*PROVIDED MATERIAL*.

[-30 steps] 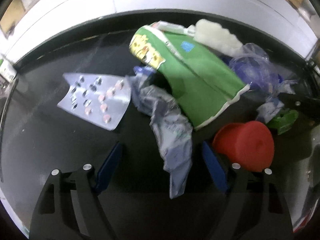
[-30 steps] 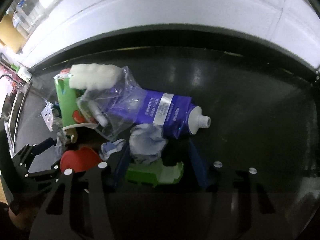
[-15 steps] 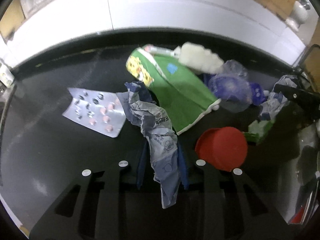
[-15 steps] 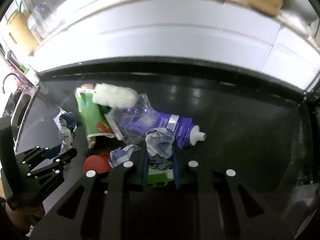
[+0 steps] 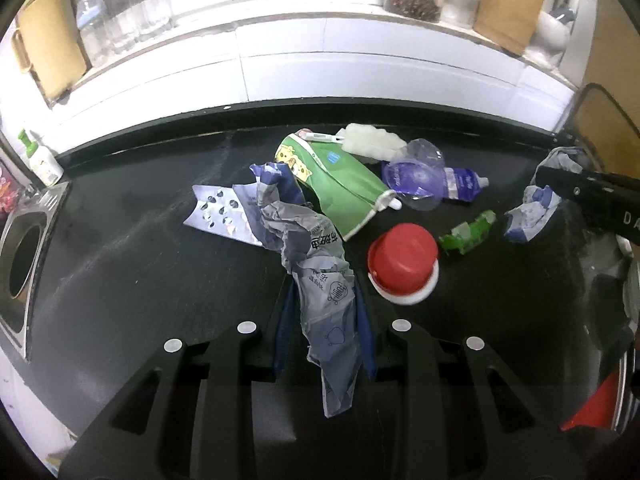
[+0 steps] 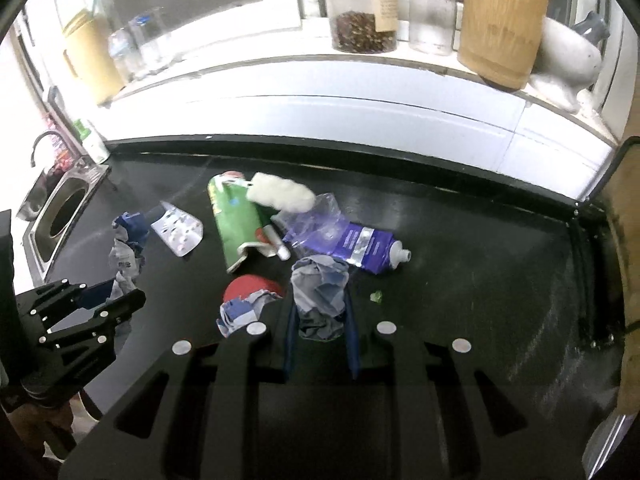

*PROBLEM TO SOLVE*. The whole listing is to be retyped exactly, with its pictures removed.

*TASK RESPONSE*.
[-30 steps] 
[-30 steps] 
[-15 steps] 
[-15 steps] 
[+0 steps] 
[+0 steps] 

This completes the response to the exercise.